Trump set to return to Davos as Iran's Zarif cancels

World+Biz

Reuters
14 January, 2020, 08:30 pm
Last modified: 14 January, 2020, 08:44 pm
Iran’s Zarif, who had been scheduled to attend, is no longer on the list of nearly 3,000 people due at the event, which is being held under the banner “Stakeholders for a Sustainable and Cohesive World”

 US President Donald Trump is set to attend the World Economic Forum's annual meeting in Davos next week, but Iran's Foreign Minister Mohammad Javad Zarif has canceled, organizers of the gathering of political and business leaders said.

The United States killed Iran's most powerful military commander in a drone strike this month after tit-for-tat exchanges between Washington and Tehran that began with the killing of an American contractor on a base in Iraq.

Although Trump attended the WEF event held in the Swiss mountain resort in 2018, he did not participate last year and his return comes amid moves for him to face impeachment charges.
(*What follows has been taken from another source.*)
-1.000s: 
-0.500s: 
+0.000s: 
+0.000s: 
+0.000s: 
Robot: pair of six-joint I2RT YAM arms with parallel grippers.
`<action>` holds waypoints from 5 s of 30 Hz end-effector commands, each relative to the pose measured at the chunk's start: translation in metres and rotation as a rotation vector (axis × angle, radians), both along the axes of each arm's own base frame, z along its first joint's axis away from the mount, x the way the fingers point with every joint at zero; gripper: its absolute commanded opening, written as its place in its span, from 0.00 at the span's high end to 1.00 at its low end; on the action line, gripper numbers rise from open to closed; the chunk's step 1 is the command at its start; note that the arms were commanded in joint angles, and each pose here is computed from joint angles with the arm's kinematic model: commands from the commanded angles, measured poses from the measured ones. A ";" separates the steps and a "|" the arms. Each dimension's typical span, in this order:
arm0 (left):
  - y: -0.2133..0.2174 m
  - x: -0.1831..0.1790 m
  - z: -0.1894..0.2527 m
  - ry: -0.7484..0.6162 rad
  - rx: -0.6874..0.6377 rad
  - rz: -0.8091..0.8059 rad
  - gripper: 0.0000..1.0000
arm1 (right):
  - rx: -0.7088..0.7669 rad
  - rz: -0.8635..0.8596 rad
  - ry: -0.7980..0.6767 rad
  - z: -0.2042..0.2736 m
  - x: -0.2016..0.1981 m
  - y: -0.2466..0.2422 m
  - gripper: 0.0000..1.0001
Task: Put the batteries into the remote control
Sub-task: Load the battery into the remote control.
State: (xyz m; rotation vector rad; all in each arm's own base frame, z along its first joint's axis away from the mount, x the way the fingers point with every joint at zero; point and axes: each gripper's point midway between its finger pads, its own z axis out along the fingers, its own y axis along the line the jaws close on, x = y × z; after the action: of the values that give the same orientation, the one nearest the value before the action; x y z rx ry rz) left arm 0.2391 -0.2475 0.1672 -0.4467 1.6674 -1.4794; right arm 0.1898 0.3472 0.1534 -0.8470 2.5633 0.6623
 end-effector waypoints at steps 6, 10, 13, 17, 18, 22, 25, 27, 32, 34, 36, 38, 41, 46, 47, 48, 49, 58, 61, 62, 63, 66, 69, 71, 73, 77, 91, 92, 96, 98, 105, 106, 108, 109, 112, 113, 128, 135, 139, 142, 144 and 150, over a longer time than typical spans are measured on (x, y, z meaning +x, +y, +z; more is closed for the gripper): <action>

Iran's Zarif, who had been scheduled to attend, is no longer on the list of nearly 3,000 people due at the event, which is being held under the banner "Stakeholders for a Sustainable and Cohesive World".

"We have to understand the cancellation from Iran foreign minister Zarif against the backdrop of uncertainty in the region and what is unfolding in Iran," Borge Brende, WEF president, said at a news conference on Tuesday ahead of the 50th anniversary meeting.

No other Iranian officials are on the WEF list of attendees, which includes the presidents of Iraq and Afghanistan.

Some 53 heads of state are due to make the trip into the Alps, including Germany's Angela Merkel, as well as 35 finance ministers and some 30 trade ministers, WEF organizers said.

Other attendees include US Secretary of the Treasury Steven Mnuchin and US Trade Representative Robert Lighthizer, while Ivanka Trump and her husband Jared Kushner are also on the US delegation, the WEF list of participants showed.

Greta Thunberg, the 17-year-old Swedish climate activist who has sparked the #FridaysforFuture global protest movement, will return to Davos for the second year and participate in a session on 'Averting a Climate Apocalypse".

"The world is in a state of emergency and the window to act is closing fast," Klaus Schwab, WEF founder and executive chairman told reporters, adding that a public private initiative will be launched at Davos with the aim of "planting 1 trillion trees by the end of this decade".